═════ Dataset content

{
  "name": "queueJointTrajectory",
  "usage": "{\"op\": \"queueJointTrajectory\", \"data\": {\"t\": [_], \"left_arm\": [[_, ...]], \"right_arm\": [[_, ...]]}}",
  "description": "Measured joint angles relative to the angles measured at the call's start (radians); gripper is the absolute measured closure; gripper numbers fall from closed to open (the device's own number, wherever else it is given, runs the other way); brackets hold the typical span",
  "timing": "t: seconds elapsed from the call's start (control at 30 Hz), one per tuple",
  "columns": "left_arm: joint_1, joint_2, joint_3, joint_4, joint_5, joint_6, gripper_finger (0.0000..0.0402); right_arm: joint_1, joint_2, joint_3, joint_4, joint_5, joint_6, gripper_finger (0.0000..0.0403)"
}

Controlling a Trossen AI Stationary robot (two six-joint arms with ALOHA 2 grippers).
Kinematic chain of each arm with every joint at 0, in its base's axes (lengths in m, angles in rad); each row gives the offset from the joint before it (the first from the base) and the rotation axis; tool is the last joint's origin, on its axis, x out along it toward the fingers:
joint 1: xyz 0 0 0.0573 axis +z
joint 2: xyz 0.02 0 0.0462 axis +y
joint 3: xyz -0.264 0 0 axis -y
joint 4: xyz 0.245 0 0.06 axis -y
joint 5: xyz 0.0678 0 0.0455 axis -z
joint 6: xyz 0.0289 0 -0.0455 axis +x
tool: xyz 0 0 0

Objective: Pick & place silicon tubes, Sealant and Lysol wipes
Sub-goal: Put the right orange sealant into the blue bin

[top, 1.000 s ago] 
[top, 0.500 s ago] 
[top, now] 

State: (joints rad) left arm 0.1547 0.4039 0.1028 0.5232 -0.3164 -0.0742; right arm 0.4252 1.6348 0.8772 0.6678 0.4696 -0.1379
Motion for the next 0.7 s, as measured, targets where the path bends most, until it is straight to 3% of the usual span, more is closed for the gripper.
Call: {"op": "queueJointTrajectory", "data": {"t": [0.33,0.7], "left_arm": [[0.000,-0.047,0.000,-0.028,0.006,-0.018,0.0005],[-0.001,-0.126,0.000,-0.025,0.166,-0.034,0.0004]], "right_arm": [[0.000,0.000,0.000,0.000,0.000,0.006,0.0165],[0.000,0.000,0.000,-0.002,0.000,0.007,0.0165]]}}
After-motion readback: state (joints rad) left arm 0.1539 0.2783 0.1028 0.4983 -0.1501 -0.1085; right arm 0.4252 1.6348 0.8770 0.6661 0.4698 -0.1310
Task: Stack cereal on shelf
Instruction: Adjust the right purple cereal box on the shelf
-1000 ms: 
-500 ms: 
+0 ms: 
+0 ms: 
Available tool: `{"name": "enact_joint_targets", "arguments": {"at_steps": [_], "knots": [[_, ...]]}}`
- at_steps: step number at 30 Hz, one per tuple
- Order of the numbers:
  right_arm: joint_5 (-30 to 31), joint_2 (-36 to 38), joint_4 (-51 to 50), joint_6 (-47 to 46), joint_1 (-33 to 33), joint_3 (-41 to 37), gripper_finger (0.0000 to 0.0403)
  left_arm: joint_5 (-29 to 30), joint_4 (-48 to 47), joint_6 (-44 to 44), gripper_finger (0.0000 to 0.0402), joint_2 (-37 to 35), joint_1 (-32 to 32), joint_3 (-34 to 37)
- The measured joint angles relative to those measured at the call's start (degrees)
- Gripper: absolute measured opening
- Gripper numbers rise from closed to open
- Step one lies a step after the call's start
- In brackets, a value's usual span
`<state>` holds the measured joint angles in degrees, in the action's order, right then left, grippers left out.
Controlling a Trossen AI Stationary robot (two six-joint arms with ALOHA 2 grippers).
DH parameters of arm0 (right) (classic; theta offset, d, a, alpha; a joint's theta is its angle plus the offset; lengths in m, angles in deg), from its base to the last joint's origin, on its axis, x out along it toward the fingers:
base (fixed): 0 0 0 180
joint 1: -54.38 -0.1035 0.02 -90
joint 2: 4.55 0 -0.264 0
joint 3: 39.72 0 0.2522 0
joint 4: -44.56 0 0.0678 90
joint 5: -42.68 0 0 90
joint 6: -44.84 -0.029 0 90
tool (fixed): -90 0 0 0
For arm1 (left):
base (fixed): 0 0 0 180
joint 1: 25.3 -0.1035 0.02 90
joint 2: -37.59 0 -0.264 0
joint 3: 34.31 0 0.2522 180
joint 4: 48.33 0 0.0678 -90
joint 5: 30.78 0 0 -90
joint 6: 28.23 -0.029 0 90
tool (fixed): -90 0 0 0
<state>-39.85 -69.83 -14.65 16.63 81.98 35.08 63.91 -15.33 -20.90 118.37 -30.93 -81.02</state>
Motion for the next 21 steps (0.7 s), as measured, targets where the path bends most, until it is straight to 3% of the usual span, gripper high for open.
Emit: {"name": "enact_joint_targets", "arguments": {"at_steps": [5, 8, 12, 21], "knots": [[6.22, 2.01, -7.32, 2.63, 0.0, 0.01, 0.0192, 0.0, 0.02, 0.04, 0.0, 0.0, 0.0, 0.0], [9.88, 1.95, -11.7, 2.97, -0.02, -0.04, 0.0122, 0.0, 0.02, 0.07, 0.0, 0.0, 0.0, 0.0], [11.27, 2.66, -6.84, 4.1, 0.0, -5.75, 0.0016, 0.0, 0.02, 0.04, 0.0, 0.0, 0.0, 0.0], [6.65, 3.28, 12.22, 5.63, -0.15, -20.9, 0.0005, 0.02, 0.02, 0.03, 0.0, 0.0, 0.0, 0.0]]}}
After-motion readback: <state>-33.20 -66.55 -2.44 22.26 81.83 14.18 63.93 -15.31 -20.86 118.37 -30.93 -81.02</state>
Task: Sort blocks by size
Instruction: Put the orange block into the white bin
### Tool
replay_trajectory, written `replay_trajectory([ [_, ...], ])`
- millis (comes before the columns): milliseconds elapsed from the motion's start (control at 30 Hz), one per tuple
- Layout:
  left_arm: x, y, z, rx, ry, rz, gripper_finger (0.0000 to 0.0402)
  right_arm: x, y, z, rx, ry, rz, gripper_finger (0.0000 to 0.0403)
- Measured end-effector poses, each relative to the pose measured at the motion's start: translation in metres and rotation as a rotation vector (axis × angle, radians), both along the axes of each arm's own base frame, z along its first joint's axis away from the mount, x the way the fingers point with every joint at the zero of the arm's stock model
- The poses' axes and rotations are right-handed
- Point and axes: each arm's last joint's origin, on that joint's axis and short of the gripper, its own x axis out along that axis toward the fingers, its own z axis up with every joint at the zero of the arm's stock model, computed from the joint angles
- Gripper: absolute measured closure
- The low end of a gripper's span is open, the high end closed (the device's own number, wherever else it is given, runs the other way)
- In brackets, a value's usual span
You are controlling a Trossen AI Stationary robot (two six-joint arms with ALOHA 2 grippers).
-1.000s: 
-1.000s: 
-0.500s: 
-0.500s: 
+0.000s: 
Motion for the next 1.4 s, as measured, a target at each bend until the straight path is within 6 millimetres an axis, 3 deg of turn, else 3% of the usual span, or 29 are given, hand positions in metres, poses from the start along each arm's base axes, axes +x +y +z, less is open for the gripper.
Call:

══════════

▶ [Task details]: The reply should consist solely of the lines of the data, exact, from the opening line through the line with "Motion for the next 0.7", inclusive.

▶ [Task solution]:
{
  "name": "queueJointTrajectory",
  "usage": "{\"op\": \"queueJointTrajectory\", \"data\": {\"t\": [_], \"left_arm\": [[_, ...]], \"right_arm\": [[_, ...]]}}",
  "description": "Measured joint angles relative to the angles measured at the call's start (radians); gripper is the absolute measured closure; gripper numbers fall from closed to open (the device's own number, wherever else it is given, runs the other way); brackets hold the typical span",
  "timing": "t: seconds elapsed from the call's start (control at 30 Hz), one per tuple",
  "columns": "left_arm: joint_1, joint_2, joint_3, joint_4, joint_5, joint_6, gripper_finger (0.0000..0.0402); right_arm: joint_1, joint_2, joint_3, joint_4, joint_5, joint_6, gripper_finger (0.0000..0.0403)"
}

Controlling a Trossen AI Stationary robot (two six-joint arms with ALOHA 2 grippers).
Kinematic chain of each arm with every joint at 0, in its base's axes (lengths in m, angles in rad); each row gives the offset from the joint before it (the first from the base) and the rotation axis; tool is the last joint's origin, on its axis, x out along it toward the fingers:
joint 1: xyz 0 0 0.0573 axis +z
joint 2: xyz 0.02 0 0.0462 axis +y
joint 3: xyz -0.264 0 0 axis -y
joint 4: xyz 0.245 0 0.06 axis -y
joint 5: xyz 0.0678 0 0.0455 axis -z
joint 6: xyz 0.0289 0 -0.0455 axis +x
tool: xyz 0 0 0

Objective: Pick & place silicon tubes, Sealant and Lysol wipes
Sub-goal: Put the right orange sealant into the blue bin

[top, 1.000 s ago] 
[top, 0.500 s ago] 
[top, now] 

State: (joints rad) left arm 0.1547 0.4039 0.1028 0.5232 -0.3164 -0.0742; right arm 0.4252 1.6348 0.8772 0.6678 0.4696 -0.1379
Motion for the next 0.7 s, as measured, targets where the path bends most, until it is straight to 3% of the usual span, more is closed for the gripper.

No more output is expected here.